▸ **Exercise aim**
The whole listing should be retyped exactly as it appears.

▸ **Data for this task**
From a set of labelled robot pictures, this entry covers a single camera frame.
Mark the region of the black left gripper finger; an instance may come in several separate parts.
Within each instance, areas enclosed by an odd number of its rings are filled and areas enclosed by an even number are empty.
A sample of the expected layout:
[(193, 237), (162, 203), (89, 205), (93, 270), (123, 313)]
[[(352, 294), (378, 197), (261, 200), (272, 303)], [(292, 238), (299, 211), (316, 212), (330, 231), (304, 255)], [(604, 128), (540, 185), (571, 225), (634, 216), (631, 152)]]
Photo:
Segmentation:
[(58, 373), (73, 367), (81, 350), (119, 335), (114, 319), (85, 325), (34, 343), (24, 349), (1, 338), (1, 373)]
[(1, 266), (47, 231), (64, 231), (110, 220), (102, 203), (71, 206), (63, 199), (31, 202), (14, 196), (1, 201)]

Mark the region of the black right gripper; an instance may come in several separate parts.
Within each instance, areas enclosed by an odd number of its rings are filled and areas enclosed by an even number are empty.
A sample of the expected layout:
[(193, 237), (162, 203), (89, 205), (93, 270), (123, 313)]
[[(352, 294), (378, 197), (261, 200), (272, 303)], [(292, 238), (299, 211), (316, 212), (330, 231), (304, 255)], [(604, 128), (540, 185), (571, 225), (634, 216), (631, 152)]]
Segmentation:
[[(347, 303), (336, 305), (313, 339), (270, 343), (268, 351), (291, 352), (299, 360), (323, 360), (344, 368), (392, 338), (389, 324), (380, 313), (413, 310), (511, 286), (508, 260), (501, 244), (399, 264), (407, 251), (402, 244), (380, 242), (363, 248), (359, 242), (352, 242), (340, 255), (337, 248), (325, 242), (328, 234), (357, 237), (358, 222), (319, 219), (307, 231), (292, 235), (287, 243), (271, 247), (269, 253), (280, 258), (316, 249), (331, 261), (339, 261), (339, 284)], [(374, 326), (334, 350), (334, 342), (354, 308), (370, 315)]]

▸ **Task response**
From a set of labelled robot pictures, this entry covers a single camera frame.
Mark the region of the black left gripper finger; an instance may come in several separate parts.
Within each instance, areas enclosed by an odd number of its rings are filled and areas enclosed by an even number are empty.
A sample of the expected layout:
[(193, 237), (162, 203), (89, 205), (93, 270), (123, 313)]
[[(352, 294), (378, 197), (261, 200), (272, 303)], [(292, 238), (299, 211), (316, 212), (330, 231), (304, 255)], [(604, 128), (540, 185), (571, 225), (634, 216), (631, 152)]]
Photo:
Segmentation:
[(58, 373), (73, 367), (81, 350), (119, 335), (114, 319), (85, 325), (34, 343), (24, 349), (1, 338), (1, 373)]
[(1, 266), (47, 231), (64, 231), (110, 220), (102, 203), (71, 206), (63, 199), (31, 202), (14, 196), (1, 201)]

Mark the region of the black right gripper; an instance may come in several separate parts.
Within each instance, areas enclosed by an odd number of its rings are filled and areas enclosed by an even number are empty.
A sample of the expected layout:
[(193, 237), (162, 203), (89, 205), (93, 270), (123, 313)]
[[(352, 294), (378, 197), (261, 200), (272, 303)], [(292, 238), (299, 211), (316, 212), (330, 231), (304, 255)], [(604, 128), (540, 185), (571, 225), (634, 216), (631, 152)]]
Segmentation:
[[(347, 303), (336, 305), (313, 339), (270, 343), (268, 351), (291, 352), (299, 360), (323, 360), (344, 368), (392, 338), (389, 324), (380, 313), (413, 310), (511, 286), (508, 260), (501, 244), (399, 264), (407, 251), (402, 244), (380, 242), (363, 248), (359, 242), (352, 242), (340, 255), (337, 248), (325, 242), (328, 234), (357, 237), (358, 222), (319, 219), (307, 231), (292, 235), (287, 243), (271, 247), (269, 253), (280, 258), (316, 249), (331, 261), (339, 261), (339, 284)], [(374, 326), (334, 350), (334, 342), (354, 308), (370, 315)]]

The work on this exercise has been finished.